#### TASK ITEM:
Answer with a number only, giving how many lines in the data below include "image".

RECORDED DATA below:

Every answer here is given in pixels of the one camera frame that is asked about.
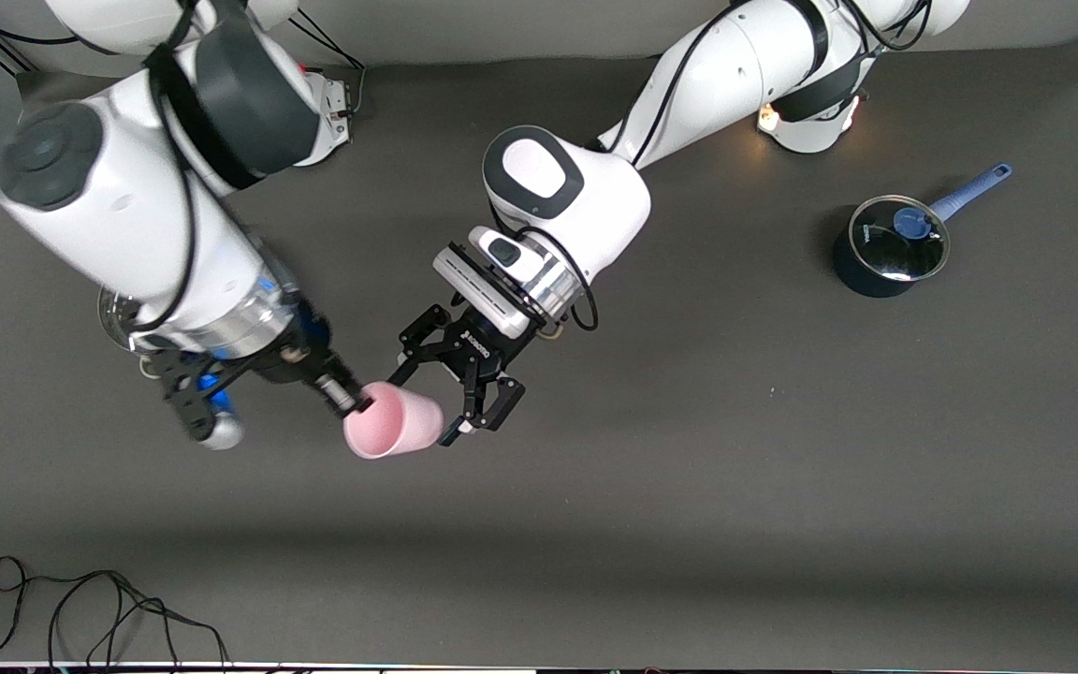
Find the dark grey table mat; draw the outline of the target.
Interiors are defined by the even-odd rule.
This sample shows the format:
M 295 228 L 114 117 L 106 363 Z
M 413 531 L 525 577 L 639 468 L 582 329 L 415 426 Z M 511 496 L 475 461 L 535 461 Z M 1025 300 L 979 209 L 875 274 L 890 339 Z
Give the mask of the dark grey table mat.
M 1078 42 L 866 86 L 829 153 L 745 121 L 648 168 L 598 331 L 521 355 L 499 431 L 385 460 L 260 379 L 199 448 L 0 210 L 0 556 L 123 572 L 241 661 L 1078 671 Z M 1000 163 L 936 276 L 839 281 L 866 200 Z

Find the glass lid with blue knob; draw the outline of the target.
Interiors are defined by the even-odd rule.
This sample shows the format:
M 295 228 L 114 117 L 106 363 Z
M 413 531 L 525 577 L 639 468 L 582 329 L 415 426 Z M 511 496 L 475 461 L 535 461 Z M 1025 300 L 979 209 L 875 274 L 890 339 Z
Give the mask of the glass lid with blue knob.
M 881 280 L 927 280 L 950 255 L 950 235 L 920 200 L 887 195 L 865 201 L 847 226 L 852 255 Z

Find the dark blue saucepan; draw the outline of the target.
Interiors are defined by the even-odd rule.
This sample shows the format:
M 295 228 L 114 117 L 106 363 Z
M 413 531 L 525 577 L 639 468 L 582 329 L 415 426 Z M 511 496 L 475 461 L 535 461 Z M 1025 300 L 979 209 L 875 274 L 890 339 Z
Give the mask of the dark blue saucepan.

End of RECORDED DATA.
RECORDED DATA below:

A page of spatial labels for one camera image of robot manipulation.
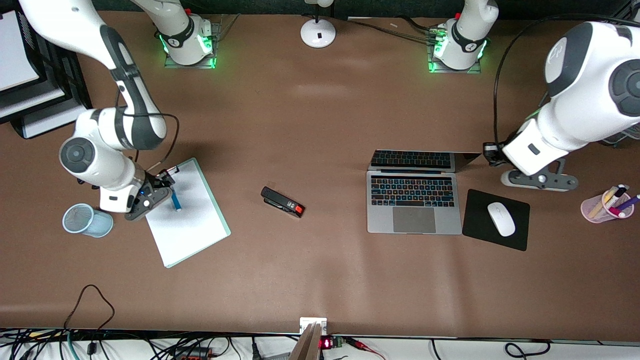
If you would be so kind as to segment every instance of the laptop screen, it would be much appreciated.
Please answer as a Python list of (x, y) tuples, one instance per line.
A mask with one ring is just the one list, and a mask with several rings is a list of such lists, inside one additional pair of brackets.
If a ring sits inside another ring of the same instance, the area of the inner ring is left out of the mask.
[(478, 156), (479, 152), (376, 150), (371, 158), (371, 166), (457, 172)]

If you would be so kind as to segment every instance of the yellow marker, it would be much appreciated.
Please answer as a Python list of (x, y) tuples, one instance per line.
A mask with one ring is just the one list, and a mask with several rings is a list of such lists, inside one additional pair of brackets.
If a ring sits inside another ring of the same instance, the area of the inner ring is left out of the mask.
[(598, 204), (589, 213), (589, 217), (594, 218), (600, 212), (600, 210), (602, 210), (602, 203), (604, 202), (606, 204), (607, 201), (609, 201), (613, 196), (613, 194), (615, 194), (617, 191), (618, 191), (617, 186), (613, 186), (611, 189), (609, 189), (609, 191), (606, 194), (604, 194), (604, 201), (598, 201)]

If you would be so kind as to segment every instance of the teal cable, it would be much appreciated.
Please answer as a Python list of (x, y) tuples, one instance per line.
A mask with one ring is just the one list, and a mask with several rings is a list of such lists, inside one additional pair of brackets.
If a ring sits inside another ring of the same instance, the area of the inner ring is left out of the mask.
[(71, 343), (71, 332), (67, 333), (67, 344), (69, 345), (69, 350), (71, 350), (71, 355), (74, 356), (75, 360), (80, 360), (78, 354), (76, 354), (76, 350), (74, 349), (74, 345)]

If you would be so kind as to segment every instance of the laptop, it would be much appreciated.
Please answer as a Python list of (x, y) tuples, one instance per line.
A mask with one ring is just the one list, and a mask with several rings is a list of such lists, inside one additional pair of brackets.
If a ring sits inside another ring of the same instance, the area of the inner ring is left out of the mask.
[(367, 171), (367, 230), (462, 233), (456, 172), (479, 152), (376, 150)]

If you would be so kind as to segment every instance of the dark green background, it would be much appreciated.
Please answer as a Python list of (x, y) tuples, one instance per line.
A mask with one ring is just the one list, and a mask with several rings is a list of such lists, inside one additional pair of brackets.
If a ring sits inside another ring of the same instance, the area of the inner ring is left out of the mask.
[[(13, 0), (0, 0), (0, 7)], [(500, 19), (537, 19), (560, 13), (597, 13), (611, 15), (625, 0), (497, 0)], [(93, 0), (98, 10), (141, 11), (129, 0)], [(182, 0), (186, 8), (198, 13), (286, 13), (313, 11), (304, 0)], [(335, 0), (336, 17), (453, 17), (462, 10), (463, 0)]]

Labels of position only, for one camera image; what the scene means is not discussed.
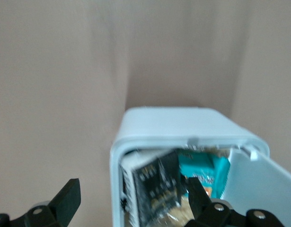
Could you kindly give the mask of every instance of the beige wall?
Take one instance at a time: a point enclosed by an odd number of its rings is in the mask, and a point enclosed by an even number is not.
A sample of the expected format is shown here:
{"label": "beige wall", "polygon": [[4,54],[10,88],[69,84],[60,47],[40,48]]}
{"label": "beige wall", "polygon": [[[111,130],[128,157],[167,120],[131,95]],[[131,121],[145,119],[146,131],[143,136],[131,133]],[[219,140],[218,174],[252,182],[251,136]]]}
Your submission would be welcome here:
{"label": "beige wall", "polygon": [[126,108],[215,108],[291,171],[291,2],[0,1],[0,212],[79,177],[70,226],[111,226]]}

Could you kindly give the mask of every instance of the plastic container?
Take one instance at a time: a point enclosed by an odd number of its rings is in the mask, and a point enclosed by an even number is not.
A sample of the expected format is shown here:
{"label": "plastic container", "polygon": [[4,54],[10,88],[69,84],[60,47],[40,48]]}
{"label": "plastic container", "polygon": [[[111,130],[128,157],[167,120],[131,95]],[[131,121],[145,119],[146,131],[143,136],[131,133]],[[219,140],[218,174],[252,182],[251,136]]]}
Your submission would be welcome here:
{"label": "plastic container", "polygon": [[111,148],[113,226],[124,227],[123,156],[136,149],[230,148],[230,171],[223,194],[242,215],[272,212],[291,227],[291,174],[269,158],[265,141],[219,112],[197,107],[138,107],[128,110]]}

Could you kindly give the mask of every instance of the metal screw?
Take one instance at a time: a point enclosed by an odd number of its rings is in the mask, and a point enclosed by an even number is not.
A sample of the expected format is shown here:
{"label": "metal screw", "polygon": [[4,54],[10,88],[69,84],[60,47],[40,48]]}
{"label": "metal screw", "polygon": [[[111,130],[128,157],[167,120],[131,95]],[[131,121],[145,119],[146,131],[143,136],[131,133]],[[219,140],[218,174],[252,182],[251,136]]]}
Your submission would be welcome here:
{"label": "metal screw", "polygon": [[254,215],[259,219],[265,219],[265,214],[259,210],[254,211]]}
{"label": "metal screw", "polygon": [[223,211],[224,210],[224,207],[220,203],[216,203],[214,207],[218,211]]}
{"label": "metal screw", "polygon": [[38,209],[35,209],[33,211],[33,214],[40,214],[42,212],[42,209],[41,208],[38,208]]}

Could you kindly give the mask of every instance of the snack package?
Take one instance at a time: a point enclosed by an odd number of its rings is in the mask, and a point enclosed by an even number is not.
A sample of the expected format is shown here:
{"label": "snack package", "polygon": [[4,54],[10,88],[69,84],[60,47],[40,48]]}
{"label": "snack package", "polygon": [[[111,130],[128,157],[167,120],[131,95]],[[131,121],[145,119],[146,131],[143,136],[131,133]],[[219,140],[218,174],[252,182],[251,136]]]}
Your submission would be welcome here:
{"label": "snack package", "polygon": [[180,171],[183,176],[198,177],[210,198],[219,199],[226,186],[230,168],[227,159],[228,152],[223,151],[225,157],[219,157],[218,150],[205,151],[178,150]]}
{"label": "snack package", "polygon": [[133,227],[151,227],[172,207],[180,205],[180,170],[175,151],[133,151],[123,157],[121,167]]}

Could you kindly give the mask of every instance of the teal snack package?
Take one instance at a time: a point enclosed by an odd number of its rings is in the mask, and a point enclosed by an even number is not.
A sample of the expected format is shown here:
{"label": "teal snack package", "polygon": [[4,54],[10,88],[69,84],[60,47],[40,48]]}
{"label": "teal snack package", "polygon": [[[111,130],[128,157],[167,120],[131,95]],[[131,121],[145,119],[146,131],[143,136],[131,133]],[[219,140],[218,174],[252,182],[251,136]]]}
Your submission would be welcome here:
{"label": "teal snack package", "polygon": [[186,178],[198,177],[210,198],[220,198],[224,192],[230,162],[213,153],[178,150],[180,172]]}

End of RECORDED DATA.

#### ANSWER TO THIS PROBLEM:
2